→ Your task
Repeat the material below. Keep every line exactly as written.

→ Collected material
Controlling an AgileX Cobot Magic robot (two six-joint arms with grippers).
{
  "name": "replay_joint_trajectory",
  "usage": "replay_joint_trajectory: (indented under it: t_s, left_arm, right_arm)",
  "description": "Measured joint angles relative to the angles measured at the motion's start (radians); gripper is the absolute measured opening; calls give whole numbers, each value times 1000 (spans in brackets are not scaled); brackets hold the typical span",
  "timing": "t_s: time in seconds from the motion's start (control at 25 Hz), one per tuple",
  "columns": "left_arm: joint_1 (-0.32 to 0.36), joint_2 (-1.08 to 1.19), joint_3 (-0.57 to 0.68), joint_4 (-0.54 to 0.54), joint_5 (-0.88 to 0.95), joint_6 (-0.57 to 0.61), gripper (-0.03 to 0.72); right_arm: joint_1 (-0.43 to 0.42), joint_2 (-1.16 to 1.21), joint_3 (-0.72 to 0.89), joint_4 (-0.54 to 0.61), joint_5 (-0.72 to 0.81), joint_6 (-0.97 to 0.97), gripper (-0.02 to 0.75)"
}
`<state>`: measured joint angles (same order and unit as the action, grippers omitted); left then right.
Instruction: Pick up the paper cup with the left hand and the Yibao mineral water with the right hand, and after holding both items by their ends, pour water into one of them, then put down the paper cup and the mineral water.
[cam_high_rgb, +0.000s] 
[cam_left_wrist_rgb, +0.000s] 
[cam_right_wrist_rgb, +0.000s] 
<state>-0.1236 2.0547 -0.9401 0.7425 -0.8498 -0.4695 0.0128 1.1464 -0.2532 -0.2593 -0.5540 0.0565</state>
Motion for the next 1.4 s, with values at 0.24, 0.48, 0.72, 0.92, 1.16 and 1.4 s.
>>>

→ Expected output
Controlling an AgileX Cobot Magic robot (two six-joint arms with grippers).
{
  "name": "replay_joint_trajectory",
  "usage": "replay_joint_trajectory: (indented under it: t_s, left_arm, right_arm)",
  "description": "Measured joint angles relative to the angles measured at the motion's start (radians); gripper is the absolute measured opening; calls give whole numbers, each value times 1000 (spans in brackets are not scaled); brackets hold the typical span",
  "timing": "t_s: time in seconds from the motion's start (control at 25 Hz), one per tuple",
  "columns": "left_arm: joint_1 (-0.32 to 0.36), joint_2 (-1.08 to 1.19), joint_3 (-0.57 to 0.68), joint_4 (-0.54 to 0.54), joint_5 (-0.88 to 0.95), joint_6 (-0.57 to 0.61), gripper (-0.03 to 0.72); right_arm: joint_1 (-0.43 to 0.42), joint_2 (-1.16 to 1.21), joint_3 (-0.72 to 0.89), joint_4 (-0.54 to 0.61), joint_5 (-0.72 to 0.81), joint_6 (-0.97 to 0.97), gripper (-0.02 to 0.75)"
}
`<state>`: measured joint angles (same order and unit as the action, grippers omitted); left then right.
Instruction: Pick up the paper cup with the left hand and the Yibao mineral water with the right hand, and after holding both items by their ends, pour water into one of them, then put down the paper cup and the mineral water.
[cam_high_rgb, +0.000s] 
[cam_left_wrist_rgb, +0.000s] 
[cam_right_wrist_rgb, +0.000s] 
<state>-0.1236 2.0547 -0.9401 0.7425 -0.8498 -0.4695 0.0128 1.1464 -0.2532 -0.2593 -0.5540 0.0565</state>
Motion for the next 1.4 s, with values at 0.24, 0.48, 0.72, 0.92, 1.16 and 1.4 s.
>>>

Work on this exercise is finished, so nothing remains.